Even though the waiting period for an appeal doesn’t normally pose a medical danger for patients, there’s often frustration when a treatment can’t begin immediately. For doctors, it’s more than an annoyance.

“It’s a real problem for us on the administrative end. There’s a lot of cost involved for our personnel and staff members to be on the phone for literally hours at a time, trying to get through to people,” Tetri said.

Express Scripts’ Steve Miller said the company estimated that only 5 percent of patients covered by their plans would appeal to take Harvoni. They’ve seen that projection play out over the past three months.

“If the appeal has legitimate, scientific basis to it, it gets approved. If the appeal is just that some marketing person has convinced them that one drug’s better than the other, the appeal gets denied,” Miller said.

Miller said he sees these negotiations as ways to improve the entire healthcare system. He says the overall price of both Harvoni and Viekira Pak dropped because of his company’s involvement.  

“When we were able to negotiate this deal, Gilead wanted to keep market share so they started discounting,” Miller said. “This is unprecedented.”

Pharmaceutical companies are not required to disclose the discounts they negotiate with insurance companies and benefit managers, so it’s impossible to prove Express Scripts’ savings calculation. But as Gilead’s shares dropped in February, analysts predicted the company would be discounting Harvoni by an average of 46 percent, more than twice as much as in 2014.

Express Scripts’ Next Target: Cancer Drugs

The hepatitis C drug negotiations may be the first time Express Scripts has used an exclusion rule to pressure drug companies to reduce prices, but it’s unlikely to be the last. Miller said he plans to use a similar strategy to bring down the cost of cancer drugs, which he says has gotten “out of control” as cures have progressed.  

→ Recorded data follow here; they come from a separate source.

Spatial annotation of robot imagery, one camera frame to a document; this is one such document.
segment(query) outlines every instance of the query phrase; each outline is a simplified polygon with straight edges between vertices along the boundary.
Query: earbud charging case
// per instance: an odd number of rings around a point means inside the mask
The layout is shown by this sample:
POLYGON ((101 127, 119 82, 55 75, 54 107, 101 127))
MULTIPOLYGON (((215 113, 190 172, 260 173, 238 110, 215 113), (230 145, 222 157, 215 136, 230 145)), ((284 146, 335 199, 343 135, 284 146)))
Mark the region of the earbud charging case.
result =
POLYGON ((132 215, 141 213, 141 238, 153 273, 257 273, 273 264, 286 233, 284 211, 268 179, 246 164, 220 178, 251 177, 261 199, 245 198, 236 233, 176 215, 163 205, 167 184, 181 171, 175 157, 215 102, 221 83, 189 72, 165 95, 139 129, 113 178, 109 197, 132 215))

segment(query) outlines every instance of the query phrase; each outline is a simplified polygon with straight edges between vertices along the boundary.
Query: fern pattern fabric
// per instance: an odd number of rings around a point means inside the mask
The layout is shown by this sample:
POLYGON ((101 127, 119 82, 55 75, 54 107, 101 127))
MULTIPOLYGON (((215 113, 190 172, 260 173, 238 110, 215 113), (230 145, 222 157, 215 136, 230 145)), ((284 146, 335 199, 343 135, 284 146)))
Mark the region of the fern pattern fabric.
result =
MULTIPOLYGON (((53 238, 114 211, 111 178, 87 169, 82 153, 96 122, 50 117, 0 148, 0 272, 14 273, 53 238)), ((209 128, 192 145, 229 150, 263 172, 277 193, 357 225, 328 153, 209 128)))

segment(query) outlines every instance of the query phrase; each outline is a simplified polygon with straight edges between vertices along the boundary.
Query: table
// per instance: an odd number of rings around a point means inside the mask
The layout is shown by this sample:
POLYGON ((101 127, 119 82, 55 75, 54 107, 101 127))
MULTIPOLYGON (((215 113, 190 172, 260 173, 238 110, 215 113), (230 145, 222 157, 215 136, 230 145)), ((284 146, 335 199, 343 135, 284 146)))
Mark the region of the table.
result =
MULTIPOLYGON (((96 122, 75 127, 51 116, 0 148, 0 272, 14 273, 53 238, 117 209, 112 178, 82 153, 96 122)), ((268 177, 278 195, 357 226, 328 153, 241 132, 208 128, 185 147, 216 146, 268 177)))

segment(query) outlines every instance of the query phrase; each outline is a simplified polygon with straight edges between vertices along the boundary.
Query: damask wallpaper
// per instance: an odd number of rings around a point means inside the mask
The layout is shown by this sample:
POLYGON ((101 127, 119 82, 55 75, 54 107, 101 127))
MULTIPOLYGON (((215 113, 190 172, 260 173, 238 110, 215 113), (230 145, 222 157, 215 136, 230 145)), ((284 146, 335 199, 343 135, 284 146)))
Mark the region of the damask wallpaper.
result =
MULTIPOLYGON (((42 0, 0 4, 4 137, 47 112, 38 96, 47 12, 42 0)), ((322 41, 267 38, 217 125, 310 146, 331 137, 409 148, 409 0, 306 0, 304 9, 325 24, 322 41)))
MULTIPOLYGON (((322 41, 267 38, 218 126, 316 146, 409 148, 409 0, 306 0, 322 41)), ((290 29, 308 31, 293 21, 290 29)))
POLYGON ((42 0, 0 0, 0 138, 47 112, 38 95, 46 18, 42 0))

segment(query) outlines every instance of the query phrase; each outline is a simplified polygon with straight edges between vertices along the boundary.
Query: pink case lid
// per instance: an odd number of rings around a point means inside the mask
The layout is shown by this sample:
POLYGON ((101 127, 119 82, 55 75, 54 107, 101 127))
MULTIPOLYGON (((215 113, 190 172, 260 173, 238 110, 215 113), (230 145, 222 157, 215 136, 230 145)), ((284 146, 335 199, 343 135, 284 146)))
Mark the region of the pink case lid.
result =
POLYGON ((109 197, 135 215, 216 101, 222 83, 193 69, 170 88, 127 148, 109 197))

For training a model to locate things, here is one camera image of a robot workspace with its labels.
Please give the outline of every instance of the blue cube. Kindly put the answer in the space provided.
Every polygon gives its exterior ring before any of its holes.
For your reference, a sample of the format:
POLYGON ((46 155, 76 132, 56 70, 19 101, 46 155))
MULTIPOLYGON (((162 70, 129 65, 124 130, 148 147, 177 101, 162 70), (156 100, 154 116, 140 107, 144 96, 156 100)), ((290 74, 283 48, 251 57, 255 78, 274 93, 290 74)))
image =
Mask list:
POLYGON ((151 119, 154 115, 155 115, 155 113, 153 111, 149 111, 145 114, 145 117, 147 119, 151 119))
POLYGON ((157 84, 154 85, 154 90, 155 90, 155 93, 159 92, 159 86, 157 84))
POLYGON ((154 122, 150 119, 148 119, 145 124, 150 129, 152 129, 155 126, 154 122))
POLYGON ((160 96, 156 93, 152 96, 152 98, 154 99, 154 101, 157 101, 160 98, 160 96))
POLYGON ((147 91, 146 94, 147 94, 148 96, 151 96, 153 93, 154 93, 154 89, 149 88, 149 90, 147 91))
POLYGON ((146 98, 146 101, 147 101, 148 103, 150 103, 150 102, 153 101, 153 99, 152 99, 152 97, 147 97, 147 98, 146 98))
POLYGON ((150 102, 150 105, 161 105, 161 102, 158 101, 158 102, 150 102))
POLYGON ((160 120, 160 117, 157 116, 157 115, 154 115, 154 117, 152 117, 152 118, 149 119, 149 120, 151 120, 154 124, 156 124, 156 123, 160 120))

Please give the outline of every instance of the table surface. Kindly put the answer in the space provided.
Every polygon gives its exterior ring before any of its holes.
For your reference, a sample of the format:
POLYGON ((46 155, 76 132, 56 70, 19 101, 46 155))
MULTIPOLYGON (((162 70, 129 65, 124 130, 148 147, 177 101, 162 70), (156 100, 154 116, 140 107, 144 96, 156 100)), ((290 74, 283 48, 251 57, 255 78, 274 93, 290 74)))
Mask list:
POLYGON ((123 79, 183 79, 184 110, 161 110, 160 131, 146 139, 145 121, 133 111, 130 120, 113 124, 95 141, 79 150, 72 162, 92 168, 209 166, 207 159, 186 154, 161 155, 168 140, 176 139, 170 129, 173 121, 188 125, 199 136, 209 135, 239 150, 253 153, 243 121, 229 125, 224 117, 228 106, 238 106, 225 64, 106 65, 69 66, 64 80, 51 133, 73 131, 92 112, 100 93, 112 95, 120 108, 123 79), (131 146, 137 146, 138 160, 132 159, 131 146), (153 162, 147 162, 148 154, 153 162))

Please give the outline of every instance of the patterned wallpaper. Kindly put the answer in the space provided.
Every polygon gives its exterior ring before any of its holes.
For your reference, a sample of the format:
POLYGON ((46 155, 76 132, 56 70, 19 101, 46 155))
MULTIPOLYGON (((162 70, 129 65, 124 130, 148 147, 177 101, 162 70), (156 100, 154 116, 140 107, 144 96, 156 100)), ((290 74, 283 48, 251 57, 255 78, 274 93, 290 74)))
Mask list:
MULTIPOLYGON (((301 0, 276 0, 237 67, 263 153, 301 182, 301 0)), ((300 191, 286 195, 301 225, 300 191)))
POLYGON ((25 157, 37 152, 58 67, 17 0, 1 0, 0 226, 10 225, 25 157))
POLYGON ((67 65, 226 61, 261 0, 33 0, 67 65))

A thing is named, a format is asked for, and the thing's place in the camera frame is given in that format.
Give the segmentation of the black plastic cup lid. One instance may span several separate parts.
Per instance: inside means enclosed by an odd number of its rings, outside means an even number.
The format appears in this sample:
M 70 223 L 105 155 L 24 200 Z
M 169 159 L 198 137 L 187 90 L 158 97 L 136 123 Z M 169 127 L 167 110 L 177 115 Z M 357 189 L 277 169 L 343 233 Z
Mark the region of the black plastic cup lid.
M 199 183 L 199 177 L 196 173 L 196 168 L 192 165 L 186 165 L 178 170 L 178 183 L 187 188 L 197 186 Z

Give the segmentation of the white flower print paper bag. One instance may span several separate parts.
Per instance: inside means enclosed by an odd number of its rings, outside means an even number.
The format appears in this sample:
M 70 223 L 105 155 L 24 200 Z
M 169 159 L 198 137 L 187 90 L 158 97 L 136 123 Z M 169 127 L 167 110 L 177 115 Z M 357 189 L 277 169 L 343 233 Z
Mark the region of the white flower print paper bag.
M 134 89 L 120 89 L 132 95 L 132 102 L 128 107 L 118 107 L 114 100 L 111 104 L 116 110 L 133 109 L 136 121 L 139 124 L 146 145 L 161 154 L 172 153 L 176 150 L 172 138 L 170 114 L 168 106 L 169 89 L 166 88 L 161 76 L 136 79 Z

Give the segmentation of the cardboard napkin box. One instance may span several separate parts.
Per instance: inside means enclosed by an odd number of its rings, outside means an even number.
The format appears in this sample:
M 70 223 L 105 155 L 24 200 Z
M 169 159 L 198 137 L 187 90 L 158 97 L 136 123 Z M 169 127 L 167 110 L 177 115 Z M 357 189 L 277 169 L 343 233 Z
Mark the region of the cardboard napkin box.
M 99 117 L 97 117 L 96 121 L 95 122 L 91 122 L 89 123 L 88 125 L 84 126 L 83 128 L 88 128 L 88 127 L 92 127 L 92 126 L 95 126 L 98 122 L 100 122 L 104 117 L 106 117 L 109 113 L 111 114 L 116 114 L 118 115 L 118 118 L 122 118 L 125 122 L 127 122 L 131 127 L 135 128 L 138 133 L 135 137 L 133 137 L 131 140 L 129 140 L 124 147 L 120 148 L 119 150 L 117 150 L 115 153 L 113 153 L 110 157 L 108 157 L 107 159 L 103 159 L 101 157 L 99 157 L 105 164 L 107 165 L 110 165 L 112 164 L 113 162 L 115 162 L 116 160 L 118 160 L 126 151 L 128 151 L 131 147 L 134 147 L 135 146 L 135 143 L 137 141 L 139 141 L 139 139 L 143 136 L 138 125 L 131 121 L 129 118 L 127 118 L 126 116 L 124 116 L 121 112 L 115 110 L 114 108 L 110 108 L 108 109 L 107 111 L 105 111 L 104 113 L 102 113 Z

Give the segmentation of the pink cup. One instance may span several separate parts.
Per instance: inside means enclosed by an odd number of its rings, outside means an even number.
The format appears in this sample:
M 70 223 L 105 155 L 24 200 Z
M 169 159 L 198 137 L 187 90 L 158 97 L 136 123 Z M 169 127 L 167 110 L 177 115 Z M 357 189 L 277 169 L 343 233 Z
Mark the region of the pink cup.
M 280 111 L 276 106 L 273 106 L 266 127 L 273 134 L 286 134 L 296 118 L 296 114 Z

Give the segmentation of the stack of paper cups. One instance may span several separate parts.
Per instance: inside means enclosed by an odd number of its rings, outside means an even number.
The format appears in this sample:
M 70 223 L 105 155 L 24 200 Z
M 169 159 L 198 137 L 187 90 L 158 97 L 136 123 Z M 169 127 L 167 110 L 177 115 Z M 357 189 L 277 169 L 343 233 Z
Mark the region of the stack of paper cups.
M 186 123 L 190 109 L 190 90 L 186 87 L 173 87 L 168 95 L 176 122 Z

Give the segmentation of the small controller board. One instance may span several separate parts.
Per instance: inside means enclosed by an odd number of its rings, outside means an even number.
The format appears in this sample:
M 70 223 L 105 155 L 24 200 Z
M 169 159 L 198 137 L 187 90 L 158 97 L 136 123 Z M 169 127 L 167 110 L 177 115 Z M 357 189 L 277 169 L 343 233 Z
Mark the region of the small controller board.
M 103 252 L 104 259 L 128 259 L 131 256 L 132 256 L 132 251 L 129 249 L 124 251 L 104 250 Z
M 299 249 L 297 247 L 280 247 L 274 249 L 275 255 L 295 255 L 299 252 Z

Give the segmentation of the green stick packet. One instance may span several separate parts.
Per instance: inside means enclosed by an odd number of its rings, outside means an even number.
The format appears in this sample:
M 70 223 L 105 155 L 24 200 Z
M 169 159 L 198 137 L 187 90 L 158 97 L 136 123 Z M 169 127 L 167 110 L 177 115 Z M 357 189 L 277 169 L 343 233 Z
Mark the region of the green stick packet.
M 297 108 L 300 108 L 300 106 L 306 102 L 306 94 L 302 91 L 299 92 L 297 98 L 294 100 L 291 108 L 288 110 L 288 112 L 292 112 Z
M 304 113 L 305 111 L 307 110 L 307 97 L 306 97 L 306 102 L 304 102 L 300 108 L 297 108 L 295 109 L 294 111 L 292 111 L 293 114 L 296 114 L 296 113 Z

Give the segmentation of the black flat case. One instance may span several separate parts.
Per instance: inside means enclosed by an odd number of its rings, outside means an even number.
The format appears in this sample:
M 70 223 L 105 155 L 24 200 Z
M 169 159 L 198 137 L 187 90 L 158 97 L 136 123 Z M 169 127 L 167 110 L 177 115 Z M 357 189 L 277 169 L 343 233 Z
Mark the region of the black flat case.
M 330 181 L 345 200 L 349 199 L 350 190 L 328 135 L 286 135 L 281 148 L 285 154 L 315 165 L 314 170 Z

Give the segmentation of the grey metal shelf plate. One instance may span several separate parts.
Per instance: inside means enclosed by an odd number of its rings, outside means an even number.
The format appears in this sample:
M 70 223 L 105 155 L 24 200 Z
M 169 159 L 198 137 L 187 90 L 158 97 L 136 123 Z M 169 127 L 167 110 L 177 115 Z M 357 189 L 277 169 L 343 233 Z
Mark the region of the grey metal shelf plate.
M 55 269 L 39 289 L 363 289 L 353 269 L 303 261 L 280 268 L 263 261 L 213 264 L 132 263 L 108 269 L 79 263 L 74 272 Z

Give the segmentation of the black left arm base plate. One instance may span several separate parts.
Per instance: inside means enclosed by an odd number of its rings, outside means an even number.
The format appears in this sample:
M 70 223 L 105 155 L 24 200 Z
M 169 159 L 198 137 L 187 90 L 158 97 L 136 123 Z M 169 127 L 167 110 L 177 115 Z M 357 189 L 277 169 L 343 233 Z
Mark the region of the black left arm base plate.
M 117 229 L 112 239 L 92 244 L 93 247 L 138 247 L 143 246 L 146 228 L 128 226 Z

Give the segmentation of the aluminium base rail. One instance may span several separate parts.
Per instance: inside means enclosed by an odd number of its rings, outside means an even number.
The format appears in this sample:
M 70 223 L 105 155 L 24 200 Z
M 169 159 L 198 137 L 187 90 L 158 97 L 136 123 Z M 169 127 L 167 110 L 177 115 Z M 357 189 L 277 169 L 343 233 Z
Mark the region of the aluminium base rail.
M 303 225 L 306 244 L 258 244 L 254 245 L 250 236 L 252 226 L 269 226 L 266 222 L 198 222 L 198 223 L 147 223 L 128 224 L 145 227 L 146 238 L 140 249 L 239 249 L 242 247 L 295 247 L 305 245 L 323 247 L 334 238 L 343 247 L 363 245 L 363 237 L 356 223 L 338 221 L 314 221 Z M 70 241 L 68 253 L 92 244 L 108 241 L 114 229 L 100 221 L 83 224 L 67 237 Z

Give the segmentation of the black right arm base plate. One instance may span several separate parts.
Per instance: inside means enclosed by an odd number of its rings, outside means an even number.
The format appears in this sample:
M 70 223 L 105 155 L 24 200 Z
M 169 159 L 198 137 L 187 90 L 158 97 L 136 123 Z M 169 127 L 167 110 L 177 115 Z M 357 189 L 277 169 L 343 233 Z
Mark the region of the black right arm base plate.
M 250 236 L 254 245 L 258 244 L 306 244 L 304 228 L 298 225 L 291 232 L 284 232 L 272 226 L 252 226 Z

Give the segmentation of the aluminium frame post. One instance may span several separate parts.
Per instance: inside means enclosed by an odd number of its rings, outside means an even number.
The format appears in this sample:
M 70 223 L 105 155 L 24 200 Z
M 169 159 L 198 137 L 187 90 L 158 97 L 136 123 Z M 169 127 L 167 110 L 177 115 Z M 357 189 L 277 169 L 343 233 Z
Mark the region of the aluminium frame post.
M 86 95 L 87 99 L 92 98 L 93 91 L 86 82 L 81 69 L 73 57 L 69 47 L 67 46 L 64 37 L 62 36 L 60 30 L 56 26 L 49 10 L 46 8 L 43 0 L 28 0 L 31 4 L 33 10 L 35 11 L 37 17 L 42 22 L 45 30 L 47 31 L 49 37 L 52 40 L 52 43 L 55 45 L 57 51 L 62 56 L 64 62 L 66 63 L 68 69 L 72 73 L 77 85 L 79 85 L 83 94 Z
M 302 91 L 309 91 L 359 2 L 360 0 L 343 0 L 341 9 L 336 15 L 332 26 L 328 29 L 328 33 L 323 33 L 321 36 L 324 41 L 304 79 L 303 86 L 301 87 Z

“It’s more expensive now to buy you an extra month of life than it was in 1970,” Miller said. With hundreds of cancer drugs “in the pipeline” to become mainstream cures, Miller said there has to be an entity to check the cost. Patients with insurance don’t often notice the actual price of the drugs they take. Insurance companies can spread out the cost of pricier drugs to everyone that they insure when charging premiums.

“How do we give patients the very best treatment and best chance for cure, but also have affordability so that they can access the drugs?” Miller said.

He said that could include excluding competing drugs, value-based payment systems, or bundled payments. Express Scripts expects to release an outline of that plan to its clients in May.